### [What the task requires]
Output, exactly as written, the lines below from the one that has "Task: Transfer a" through the one that has "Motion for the"; nothing else, and no pictures.

### [Data extract]
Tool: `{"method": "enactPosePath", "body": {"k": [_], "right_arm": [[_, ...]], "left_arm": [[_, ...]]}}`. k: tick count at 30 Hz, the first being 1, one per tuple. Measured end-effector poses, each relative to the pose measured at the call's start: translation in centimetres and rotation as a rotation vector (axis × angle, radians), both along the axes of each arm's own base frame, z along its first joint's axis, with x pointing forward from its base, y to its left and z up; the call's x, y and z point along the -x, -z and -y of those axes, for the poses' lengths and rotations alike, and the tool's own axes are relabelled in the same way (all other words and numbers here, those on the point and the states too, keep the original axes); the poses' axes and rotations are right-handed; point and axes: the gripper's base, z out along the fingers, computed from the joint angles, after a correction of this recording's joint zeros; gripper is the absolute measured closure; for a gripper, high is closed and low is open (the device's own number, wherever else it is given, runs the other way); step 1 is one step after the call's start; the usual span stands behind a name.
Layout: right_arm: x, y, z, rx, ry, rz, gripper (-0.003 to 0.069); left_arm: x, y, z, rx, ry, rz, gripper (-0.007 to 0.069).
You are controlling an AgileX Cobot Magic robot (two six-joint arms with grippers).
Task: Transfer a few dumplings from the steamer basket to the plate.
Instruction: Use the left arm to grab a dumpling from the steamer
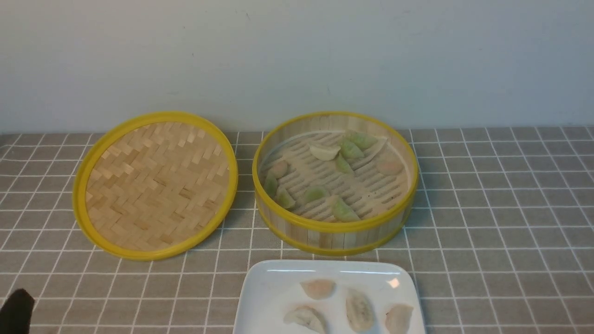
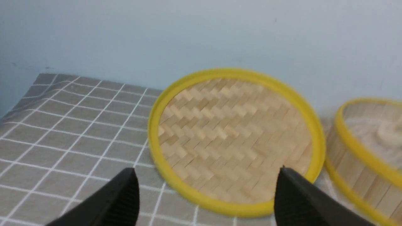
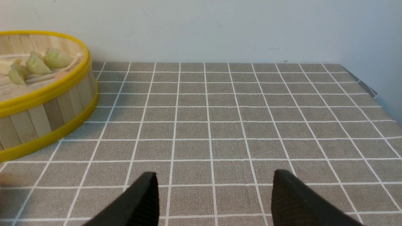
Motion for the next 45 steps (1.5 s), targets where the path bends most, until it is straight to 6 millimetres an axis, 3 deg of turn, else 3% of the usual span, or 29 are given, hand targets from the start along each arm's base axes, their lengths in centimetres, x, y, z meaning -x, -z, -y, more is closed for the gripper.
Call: {"method": "enactPosePath", "body": {"k": [3, 6, 12, 22, 30, 32, 34, 35, 37, 39, 40, 42, 45], "right_arm": [[0.0, 0.0, 0.0, 0.000, 0.000, 0.000, 0.0216], [0.0, 0.0, 0.0, 0.000, 0.000, 0.000, 0.0216], [0.0, 0.0, 0.0, 0.000, 0.000, 0.000, 0.0216], [0.0, 0.0, 0.0, 0.000, 0.000, 0.000, 0.0216], [-0.1, -0.2, -0.1, -0.032, -0.003, 0.033, 0.0216], [-0.2, -0.9, -0.3, -0.185, -0.006, 0.138, 0.0216], [-0.3, -2.1, -0.3, -0.429, -0.002, 0.293, 0.0216], [-0.3, -2.2, -0.3, -0.445, -0.001, 0.305, 0.0216], [-0.1, -3.1, -0.1, -0.611, 0.007, 0.414, 0.0216], [0.0, -3.6, 0.1, -0.690, 0.014, 0.487, 0.0216], [0.0, -3.7, 0.2, -0.696, 0.015, 0.495, 0.0216], [0.1, -3.9, 0.3, -0.725, 0.019, 0.527, 0.0216], [0.1, -4.1, 0.4, -0.729, 0.020, 0.553, 0.0216]], "left_arm": [[0.0, -1.1, -0.1, 0.147, -0.011, 0.126, 0.0104], [0.1, -1.8, -0.2, 0.185, -0.019, 0.203, 0.0104], [0.1, -2.1, -0.3, 0.190, -0.024, 0.245, 0.0104], [0.7, -4.0, -0.7, 0.189, -0.048, 0.469, 0.0105], [0.9, -4.3, -0.8, 0.187, -0.052, 0.507, 0.0108], [1.1, -4.8, -0.9, 0.189, -0.058, 0.566, 0.0176], [1.3, -5.4, -0.9, 0.197, -0.057, 0.606, 0.0321], [1.3, -5.5, -0.9, 0.198, -0.057, 0.607, 0.0337], [1.8, -7.3, -0.8, 0.203, -0.040, 0.630, 0.0520], [2.5, -10.4, -0.4, 0.204, -0.007, 0.605, 0.0601], [2.4, -10.5, -0.4, 0.202, -0.003, 0.582, 0.0605], [2.6, -13.8, 0.0, 0.191, 0.019, 0.469, 0.0624], [1.6, -15.6, 0.2, 0.181, 0.026, 0.305, 0.0629]]}}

### [Response area]
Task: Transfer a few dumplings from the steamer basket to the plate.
Instruction: Use the left arm to grab a dumpling from the steamer
Motion for the next 45 steps (1.5 s), targets where the path bends most, until it is straight to 6 millimetres an axis, 3 deg of turn, else 3% of the usual span, or 29 are given, hand targets from the start along each arm's base axes, their lengths in centimetres, x, y, z meaning -x, -z, -y, more is closed for the gripper.

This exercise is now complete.